Something the Bills may need from Josh Allen to win a Super Bowl
Buffalo Rumblings Buffalo Rumblings

The Buffalo Bills and their fans are hyper-focused on one thing: winning the Super Bowl. That’s true of any NFL team and fan base, but it hits a bit different for a select few franchises where no Lombardi Trophy sits. Buffalo hasn’t even appeared in the big game since the 1993 season, their fourth-consecutive, yet unsuccessful trip. Now more than three decades removed from the Super Bowl, the Bills’ chances of finally getting back there and winning it all have never been better. That’s because of quarterback Josh Allen.

Yet, speed bumps remain.

At some point, the Buffalo Bills may need Josh Allen to be selfless and take a pay cut. It’s not a knock on him, and it’s not really fair, either. Allen has been everything the Bills’ franchise could have dreamed of and more. But at some point, it’s the reality of how championship teams are built and maintained in today’s NFL.

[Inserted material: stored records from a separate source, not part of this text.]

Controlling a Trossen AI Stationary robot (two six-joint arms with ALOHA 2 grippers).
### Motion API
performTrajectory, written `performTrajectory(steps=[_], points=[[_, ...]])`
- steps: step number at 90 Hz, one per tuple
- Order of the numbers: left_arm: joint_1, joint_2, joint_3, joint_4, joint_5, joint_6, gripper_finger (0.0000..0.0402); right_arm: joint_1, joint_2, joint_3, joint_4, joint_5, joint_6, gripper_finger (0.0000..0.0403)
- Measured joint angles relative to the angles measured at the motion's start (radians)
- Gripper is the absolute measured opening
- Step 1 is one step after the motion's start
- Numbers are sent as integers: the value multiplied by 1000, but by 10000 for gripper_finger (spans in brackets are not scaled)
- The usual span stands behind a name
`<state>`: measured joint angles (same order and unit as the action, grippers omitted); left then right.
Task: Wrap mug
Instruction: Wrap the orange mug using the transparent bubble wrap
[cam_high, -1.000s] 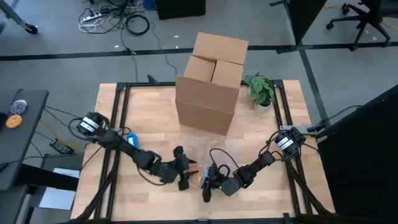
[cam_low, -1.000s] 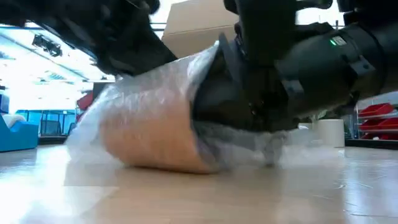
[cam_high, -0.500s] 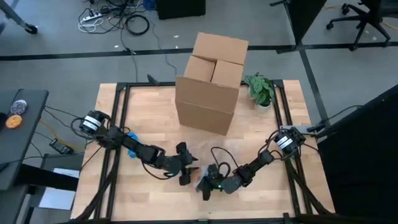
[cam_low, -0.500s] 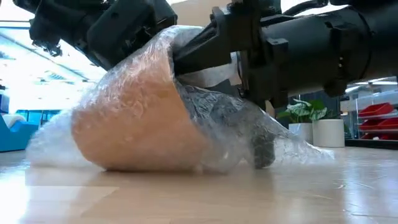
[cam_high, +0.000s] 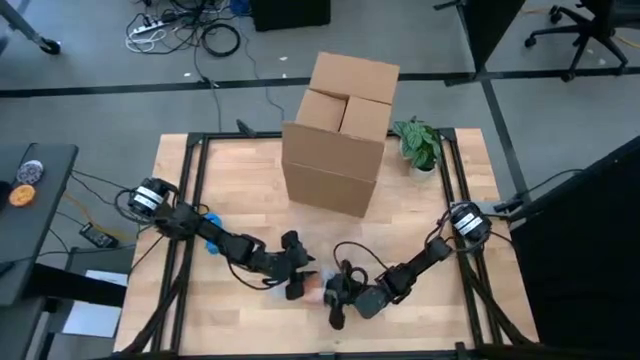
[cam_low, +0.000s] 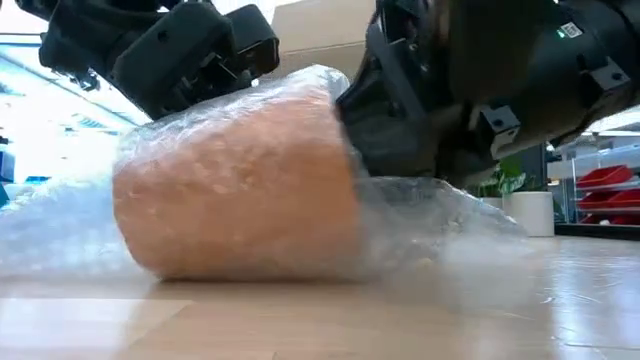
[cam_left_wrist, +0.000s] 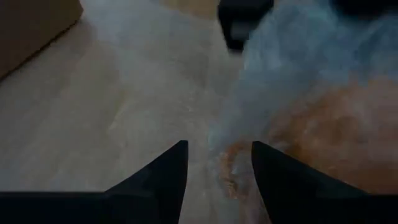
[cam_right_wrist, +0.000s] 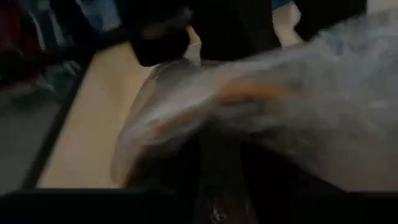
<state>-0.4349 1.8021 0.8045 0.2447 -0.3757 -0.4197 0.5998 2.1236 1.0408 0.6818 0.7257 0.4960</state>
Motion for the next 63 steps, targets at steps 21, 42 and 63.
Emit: performTrajectory(steps=[21,42,63], points=[[-1,3,1,-2,1,0,162,29,-56,0,-149,13,-143,157],[-2,6,1,-5,1,1,162,79,-124,0,-300,24,-220,193],[-2,8,0,-11,-2,4,162,131,-243,0,-402,91,-302,190]])
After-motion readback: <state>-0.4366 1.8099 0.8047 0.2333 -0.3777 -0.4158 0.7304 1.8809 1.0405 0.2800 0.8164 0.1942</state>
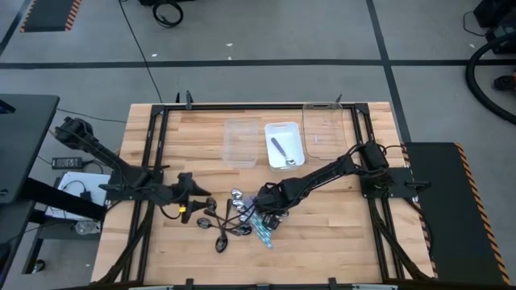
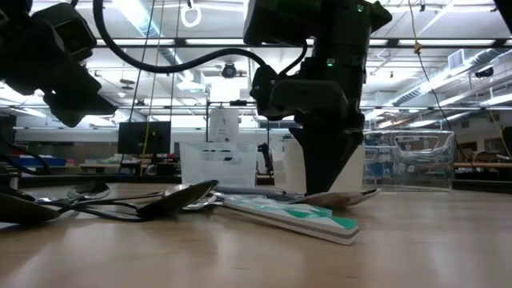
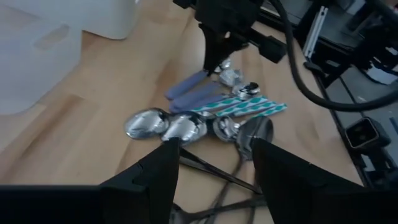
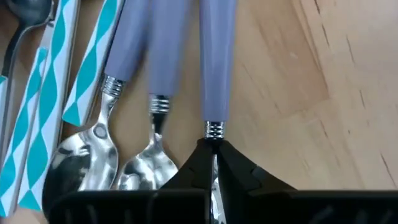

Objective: Sort silverware by color (type)
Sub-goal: Put the violet spoon into the white bin

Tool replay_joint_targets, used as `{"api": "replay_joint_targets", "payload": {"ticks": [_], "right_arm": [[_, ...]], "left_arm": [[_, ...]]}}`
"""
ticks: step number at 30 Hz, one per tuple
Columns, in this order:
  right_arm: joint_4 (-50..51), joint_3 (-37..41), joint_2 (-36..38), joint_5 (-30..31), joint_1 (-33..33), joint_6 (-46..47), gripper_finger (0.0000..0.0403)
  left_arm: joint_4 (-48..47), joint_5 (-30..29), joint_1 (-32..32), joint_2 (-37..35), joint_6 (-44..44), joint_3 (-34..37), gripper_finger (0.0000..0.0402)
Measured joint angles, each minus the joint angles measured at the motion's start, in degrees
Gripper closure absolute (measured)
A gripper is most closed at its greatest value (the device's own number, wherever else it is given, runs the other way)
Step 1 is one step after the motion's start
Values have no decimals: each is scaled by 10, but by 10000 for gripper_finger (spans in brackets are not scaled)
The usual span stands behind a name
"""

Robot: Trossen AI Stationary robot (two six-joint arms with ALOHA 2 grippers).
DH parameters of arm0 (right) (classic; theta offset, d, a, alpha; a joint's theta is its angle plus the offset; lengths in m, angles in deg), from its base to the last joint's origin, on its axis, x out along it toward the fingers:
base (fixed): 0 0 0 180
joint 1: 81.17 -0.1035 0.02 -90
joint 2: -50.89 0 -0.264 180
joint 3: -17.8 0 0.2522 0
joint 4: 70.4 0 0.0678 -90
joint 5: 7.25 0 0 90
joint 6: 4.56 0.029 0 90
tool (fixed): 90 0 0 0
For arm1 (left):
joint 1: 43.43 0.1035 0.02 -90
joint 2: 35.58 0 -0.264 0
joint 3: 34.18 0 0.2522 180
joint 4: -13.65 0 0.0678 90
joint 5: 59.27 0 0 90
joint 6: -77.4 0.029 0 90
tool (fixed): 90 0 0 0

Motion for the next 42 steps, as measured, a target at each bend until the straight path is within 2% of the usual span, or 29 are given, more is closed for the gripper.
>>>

Tom Brady did it for years with the New England Patriots. It wasn’t because he didn’t deserve more money, it’s because he valued the rings more. And that’s the kind of crossroads One Bills Drive is quietly approaching with Josh Allen.

The Kansas City Chiefs figured out how to pay their stars because they draft extremely well and continually replace expensive role players with younger, more affordable talent. The Cincinnati Bengals locked up Joe Burrow, Ja’Marr Chase, Tee Higgins, and Trey Hendrickson — but because of it, they can’t seem to find or afford a quality offensive line. And when Hendrickson’s not in the lineup, their defensive front looks thin.

The Philadelphia Eagles are another team that cracked the code. They pay their core guys big money, but they offset it with constant talent pipelines through the draft and savvy contract structuring.

The Bills? Every season it feels like they’re duct-taping holes, whether it’s the defensive line one year, the wide receiver room the next, or now the defensive backs. Those glaring deficiencies can only be fixed through one of two things: elite drafting or financial flexibility.

And Josh Allen, as much as he’s done for this franchise, only controls one of those things.

That’s where the uncomfortable part comes in. Does Josh Allen want a Lombardi Trophy badly enough for himself, for this organization, and for Bills Mafia, to make that sacrifice? He’s earned every dollar of his $250 million career earnings. No one can dispute that. But at this stage, the biggest assist he can give the team might not come from a play on the field. It might come from renegotiating his contract, not a restructure but an actual pay cut, and freeing up the cap space the Bills desperately need to finally get over the hump.